## What the exercise asks
Repeat the data exactly. Pictures stay out.

══ Source data ══

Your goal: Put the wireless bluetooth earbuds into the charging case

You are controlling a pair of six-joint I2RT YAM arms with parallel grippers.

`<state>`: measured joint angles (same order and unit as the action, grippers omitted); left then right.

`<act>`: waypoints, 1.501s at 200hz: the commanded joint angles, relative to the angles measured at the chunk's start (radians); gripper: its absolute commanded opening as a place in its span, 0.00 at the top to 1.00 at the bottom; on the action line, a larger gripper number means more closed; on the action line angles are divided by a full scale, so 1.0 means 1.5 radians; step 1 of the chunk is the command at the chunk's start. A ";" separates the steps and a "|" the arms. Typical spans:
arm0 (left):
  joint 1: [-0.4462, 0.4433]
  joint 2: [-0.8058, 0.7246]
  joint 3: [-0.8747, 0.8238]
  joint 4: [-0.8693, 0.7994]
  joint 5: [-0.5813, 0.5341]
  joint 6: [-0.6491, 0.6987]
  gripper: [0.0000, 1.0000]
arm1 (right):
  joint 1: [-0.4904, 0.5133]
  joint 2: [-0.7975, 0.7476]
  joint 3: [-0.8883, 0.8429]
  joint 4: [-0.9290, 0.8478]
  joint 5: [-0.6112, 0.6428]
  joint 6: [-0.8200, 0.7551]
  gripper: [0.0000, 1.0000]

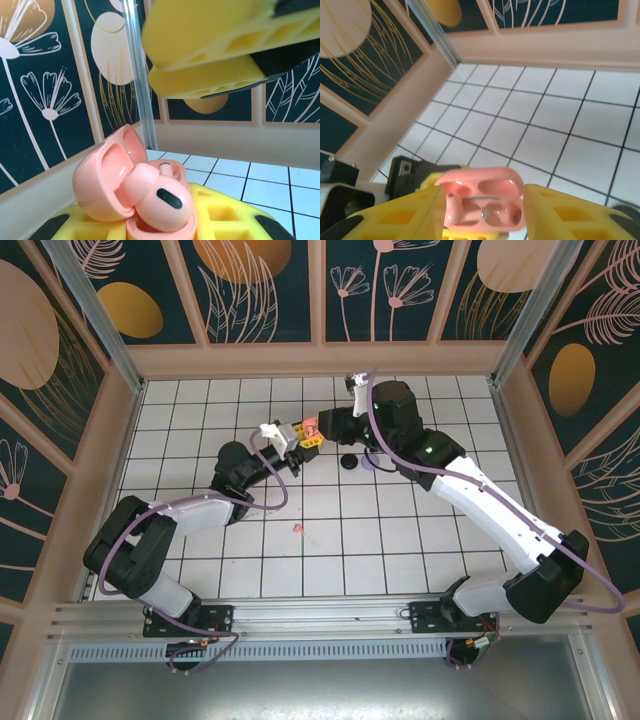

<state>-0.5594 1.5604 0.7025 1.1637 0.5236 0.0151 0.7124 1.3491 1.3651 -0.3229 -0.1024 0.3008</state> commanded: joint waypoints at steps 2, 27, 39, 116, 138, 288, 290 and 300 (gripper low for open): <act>-0.002 -0.018 -0.015 -0.011 0.021 0.015 1.00 | -0.001 0.004 0.033 -0.085 -0.020 -0.019 0.55; -0.002 -0.016 -0.020 -0.016 0.022 0.015 1.00 | 0.001 0.007 0.035 -0.099 -0.052 -0.024 0.55; -0.002 -0.016 -0.021 -0.019 0.021 0.015 1.00 | 0.002 0.013 0.037 -0.102 -0.058 -0.024 0.55; -0.002 -0.010 -0.011 -0.027 0.029 0.013 1.00 | 0.048 0.080 0.099 -0.133 -0.019 -0.045 0.59; -0.002 -0.011 -0.009 -0.028 0.029 0.013 1.00 | 0.051 0.083 0.105 -0.135 -0.001 -0.046 0.60; -0.002 -0.017 0.006 -0.031 0.034 0.009 1.00 | 0.064 0.103 0.100 -0.142 0.067 -0.044 0.55; -0.002 -0.016 0.006 -0.030 0.034 0.009 1.00 | 0.064 0.103 0.100 -0.141 0.068 -0.044 0.55; -0.002 -0.017 0.007 -0.032 0.035 0.008 1.00 | 0.063 0.105 0.100 -0.139 0.067 -0.044 0.55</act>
<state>-0.5594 1.5581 0.6846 1.1023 0.5507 0.0227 0.8005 1.4933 1.4860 -0.5316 -0.0235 0.2405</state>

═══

## Reply
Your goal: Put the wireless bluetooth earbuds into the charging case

You are controlling a pair of six-joint I2RT YAM arms with parallel grippers.

`<state>`: measured joint angles (same order and unit as the action, grippers omitted); left then right.

`<act>`: waypoints, 1.501s at 200hz: the commanded joint angles, relative to the angles measured at the chunk's start (radians); gripper: its absolute commanded opening as a place in its span, 0.00 at the top to 1.00 at the bottom; on the action line, a larger gripper number means more closed; on the action line angles are divided by a full scale, so 1.0 means 1.5 radians; step 1 of the chunk is the command at the chunk's start. A ";" separates the steps and a "|" the arms. Typical spans:
arm0 (left):
  joint 1: [-0.4462, 0.4433]
  joint 2: [-0.8058, 0.7246]
  joint 3: [-0.8747, 0.8238]
  joint 4: [-0.8693, 0.7994]
  joint 5: [-0.5813, 0.5341]
  joint 6: [-0.6491, 0.6987]
  gripper: [0.0000, 1.0000]
arm1 (right):
  joint 1: [-0.4904, 0.5133]
  joint 2: [-0.7975, 0.7476]
  joint 3: [-0.8883, 0.8429]
  joint 4: [-0.9290, 0.8478]
  joint 5: [-0.6112, 0.6428]
  joint 6: [-0.8200, 0.7551]
  gripper: [0.0000, 1.0000]


<state>-0.5594 1.5604 0.7025 1.1637 0.5236 0.0151 0.7124 1.3491 1.3651 -0.3229 -0.1024 0.3008</state> commanded: joint waypoints at steps 2, 27, 39, 116, 138, 288, 290 and 300 (gripper low for open): <act>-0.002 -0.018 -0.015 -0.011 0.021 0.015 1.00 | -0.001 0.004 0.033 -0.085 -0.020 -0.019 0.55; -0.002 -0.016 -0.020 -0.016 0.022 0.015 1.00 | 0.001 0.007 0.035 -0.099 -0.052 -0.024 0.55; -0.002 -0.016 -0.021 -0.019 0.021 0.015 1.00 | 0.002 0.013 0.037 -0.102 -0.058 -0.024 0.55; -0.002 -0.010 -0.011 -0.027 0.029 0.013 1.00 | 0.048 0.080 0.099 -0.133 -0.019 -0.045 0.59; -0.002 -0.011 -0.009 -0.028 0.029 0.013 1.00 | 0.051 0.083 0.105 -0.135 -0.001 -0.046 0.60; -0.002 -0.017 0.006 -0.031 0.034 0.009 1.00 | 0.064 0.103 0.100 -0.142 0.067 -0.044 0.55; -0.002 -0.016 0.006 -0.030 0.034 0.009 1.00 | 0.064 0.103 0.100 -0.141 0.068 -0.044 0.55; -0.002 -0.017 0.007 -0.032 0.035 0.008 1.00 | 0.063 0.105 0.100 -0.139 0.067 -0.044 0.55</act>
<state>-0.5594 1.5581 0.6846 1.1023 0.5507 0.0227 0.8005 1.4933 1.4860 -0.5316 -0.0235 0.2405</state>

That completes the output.